# Task details
Below are records that contain pictures; transcribe the text exactly and omit the pictures.
-- Opening Marker --
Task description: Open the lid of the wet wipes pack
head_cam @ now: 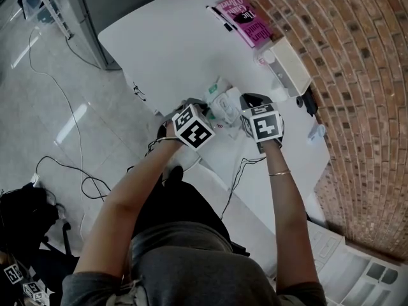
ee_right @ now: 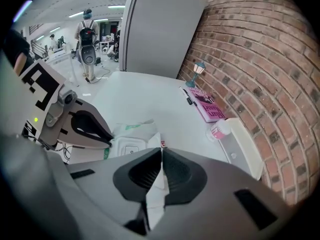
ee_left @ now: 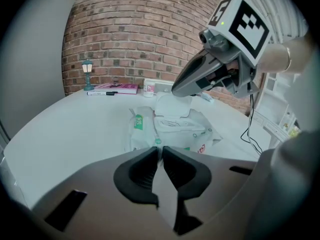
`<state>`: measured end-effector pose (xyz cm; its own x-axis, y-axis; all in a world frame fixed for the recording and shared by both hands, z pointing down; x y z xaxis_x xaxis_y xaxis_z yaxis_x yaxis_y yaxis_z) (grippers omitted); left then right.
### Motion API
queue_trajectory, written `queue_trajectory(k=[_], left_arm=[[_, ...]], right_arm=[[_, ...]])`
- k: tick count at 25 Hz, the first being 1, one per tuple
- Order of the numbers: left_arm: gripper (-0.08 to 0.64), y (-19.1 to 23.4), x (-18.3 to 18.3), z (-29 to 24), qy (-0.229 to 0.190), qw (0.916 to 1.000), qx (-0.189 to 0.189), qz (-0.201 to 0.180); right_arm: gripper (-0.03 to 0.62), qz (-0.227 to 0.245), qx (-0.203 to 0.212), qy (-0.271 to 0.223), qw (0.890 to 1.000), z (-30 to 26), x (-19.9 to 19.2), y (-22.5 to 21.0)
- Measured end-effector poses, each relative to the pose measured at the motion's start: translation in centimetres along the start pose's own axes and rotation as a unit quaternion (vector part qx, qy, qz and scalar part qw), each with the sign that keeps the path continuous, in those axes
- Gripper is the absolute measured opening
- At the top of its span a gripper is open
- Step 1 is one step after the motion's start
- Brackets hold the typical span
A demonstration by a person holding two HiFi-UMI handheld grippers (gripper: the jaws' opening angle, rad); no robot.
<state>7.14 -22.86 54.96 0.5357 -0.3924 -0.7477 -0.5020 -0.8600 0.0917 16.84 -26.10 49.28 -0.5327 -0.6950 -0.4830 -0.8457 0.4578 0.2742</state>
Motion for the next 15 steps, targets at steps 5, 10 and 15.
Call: queue_trajectory(k=[5,10,15], left_arm=[[0.054,0.0,0.1,0.1,0.000,1.0000,-0.002,0.006],[0.054,0.1,0.1,0.2,0.000,1.0000,-0.002,0.009],[0.054,0.1,0.0,0.2,0.001,1.0000,-0.003,0.009]], right_arm=[[0.020,-0.004,-0.003,0.004,1.000,-0.5,0.0,-0.7],[0.023,-0.014,-0.001,0.004,1.000,-1.0,0.0,-1.3],[0.026,-0.021,0.002,0.007,1.000,-1.6,-0.1,-1.7]])
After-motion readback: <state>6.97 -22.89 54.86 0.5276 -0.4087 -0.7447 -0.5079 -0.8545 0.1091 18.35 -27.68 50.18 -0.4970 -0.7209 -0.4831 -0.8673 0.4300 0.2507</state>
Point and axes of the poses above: the fingertips, and each gripper's own axes: z backward along the fingers, y to its left, x out of its top, the point moved 1 cm from there along z, backward along the fingers, and after that the axes turned 2 degrees about -z, right-handed, at the moved point
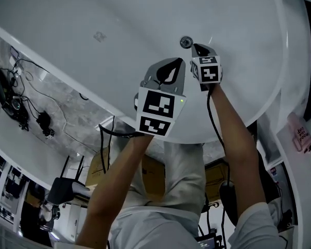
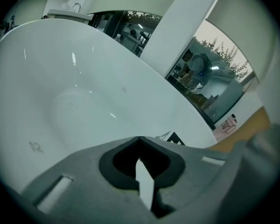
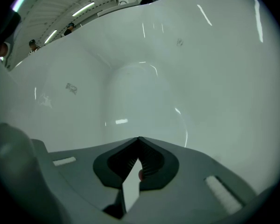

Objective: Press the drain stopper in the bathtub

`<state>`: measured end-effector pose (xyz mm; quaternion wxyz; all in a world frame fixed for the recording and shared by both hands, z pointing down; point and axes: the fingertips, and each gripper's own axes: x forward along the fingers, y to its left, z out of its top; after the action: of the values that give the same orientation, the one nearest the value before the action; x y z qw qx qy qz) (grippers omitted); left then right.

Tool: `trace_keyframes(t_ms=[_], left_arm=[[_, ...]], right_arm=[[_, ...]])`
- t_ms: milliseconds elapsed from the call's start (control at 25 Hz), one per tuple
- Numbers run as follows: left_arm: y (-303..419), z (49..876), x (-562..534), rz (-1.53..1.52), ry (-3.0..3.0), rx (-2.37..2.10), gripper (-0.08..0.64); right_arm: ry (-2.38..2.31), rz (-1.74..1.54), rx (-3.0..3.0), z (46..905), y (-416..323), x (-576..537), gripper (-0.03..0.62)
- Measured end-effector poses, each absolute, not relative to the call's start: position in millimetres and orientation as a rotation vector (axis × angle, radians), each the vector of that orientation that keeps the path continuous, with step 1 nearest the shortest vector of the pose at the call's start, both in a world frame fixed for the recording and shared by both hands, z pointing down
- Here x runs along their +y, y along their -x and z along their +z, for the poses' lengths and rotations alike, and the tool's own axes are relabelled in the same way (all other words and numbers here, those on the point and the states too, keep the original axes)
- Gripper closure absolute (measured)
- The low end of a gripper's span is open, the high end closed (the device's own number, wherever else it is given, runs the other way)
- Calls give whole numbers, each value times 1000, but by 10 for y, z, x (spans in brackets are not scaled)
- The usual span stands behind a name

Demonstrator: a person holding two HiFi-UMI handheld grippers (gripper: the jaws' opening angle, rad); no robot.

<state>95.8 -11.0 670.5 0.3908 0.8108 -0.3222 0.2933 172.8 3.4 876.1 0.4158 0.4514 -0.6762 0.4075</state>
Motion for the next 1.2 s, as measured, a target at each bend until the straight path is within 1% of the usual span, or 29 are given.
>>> trace_keyframes(t_ms=[600, 1200], left_arm=[[-1101, 5727, -73, 735, -2125, -826, 560], [-1091, 4755, 183, 662, -2154, -862, 560]], right_arm=[[-1256, 998, -1823, 7363, -1839, -130, 586], [-1411, 918, -2038, 5858, -1694, -341, 586]])
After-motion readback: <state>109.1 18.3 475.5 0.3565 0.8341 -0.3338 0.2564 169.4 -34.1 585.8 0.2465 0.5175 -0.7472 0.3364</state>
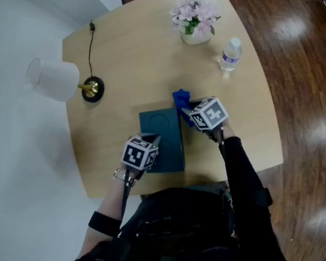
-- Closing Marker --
# Your solution
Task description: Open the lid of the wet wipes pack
head_cam @ now: 
ee_right @ now: 
ee_left @ now: 
`<state>`: measured end-effector pose (xyz cm; its own x-axis, y-axis; all in a world frame fixed for the recording and shared by both hands, z pointing down; x y z xaxis_x xaxis_y xaxis_z yaxis_x yaxis_y yaxis_z) (grippers omitted); left then right.
### Motion API
queue_trajectory, written `queue_trajectory(k=[_], left_arm=[[_, ...]], right_arm=[[_, ...]])`
- k: tick count at 25 Hz, the first being 1, one per tuple
- Order of the numbers: left_arm: gripper (-0.08 to 0.64), y (-19.1 to 23.4), x (-18.3 to 18.3), z (-29 to 24), qy (-0.229 to 0.190), qw (0.916 to 1.000), qx (-0.189 to 0.189), qz (-0.201 to 0.180); right_arm: gripper (-0.03 to 0.62), qz (-0.227 to 0.245), qx (-0.203 to 0.212), qy (-0.271 to 0.223), qw (0.890 to 1.000), z (-30 to 26), x (-19.9 to 19.2), y (-22.5 to 21.0)
- Measured end-effector poses, each relative to the pose measured at the motion's start: translation in centimetres along the start pose's own axes and rotation as a unit quaternion (vector part qx, qy, qz and scalar part qw), each with the sign that keeps the path continuous, in those axes
- Gripper is the absolute measured opening
- At the top of its span a gripper is open
- Step 1 is one step after the motion's start
- Brackets hold the typical span
A demonstration by a person holding two HiFi-UMI handheld grippers (gripper: the jaws' opening angle, rad); no robot.
<state>7.14 -22.86 54.96 0.5357 -0.3924 -0.7477 -0.5020 -0.8600 0.0917 16.84 -26.10 49.28 -0.5327 -0.6950 -0.4830 -0.8457 0.4578 0.2742</state>
Motion for the next 15 steps, targets at steps 5, 10 and 15.
Call: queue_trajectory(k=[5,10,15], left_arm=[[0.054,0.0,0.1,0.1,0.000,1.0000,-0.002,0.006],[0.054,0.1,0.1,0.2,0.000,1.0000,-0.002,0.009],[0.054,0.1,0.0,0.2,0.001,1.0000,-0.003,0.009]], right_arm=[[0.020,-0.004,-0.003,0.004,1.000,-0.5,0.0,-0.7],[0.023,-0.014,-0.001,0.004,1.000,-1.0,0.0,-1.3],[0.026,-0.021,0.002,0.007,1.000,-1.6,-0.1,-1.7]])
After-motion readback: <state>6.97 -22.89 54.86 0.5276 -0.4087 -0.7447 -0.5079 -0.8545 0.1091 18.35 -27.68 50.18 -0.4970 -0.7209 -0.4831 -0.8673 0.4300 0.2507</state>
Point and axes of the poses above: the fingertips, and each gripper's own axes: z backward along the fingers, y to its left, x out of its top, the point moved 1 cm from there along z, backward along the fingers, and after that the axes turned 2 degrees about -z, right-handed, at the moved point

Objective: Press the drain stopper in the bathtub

`<state>`: measured end-effector pose (xyz mm; quaternion wxyz; all in a world frame fixed for the recording and shared by both hands, z pointing down; point and axes: the fingertips, and each gripper's own axes: x forward along the fingers, y to its left, z out of its top; after the action: of the values that give the same orientation, the one nearest the value before the action; x y z qw qx qy qz) (grippers omitted); left then right.

Tool: `trace_keyframes(t_ms=[_], left_arm=[[_, ...]], right_arm=[[_, ...]])`
- t_ms: milliseconds elapsed from the call's start (control at 25 Hz), one per tuple
- Numbers run as follows: left_arm: y (-303..419), z (49..876), x (-562..534), rz (-1.53..1.52), ry (-3.0..3.0), rx (-2.37..2.10), gripper (-0.08..0.64); right_arm: ry (-2.38..2.31), rz (-1.74..1.54), rx (-3.0..3.0), z (46..905), y (-416..323), x (-576..537), gripper (-0.03..0.62)
- Measured end-effector poses, each absolute, not relative to the call's start: position in millimetres and orientation as a rotation vector (axis × angle, radians), each the vector of that orientation that keeps the path continuous, with step 1 nearest the shortest vector of the pose at the call's start, both in a world frame fixed for the recording and shared by both hands, z pointing down
- Here x runs along their +y, y along their -x and z along their +z, for the poses' lengths and rotations alike, and the tool's own axes are relabelled in the same way (all other words and numbers here, those on the point and the states too, keep the original axes)
- Gripper closure absolute (measured)
- The low end of a gripper's span is open, the high end closed (the device's own number, wherever else it is given, runs the other way)
- Calls give whole numbers, each value times 1000, but by 10 for y, z, x (spans in brackets are not scaled)
- The usual span stands behind a name

Demonstrator: a person holding two HiFi-UMI handheld grippers (gripper: the jaws' opening angle, rad); no robot.

<state>95.8 -11.0 670.5 0.3908 0.8108 -0.3222 0.2933 172.8 3.4 876.1 0.4158 0.4514 -0.6762 0.4075</state>
Motion for the next 1.2 s, as measured, a target at each bend until the straight path is within 1% of the usual span, or 29 are given.
>>> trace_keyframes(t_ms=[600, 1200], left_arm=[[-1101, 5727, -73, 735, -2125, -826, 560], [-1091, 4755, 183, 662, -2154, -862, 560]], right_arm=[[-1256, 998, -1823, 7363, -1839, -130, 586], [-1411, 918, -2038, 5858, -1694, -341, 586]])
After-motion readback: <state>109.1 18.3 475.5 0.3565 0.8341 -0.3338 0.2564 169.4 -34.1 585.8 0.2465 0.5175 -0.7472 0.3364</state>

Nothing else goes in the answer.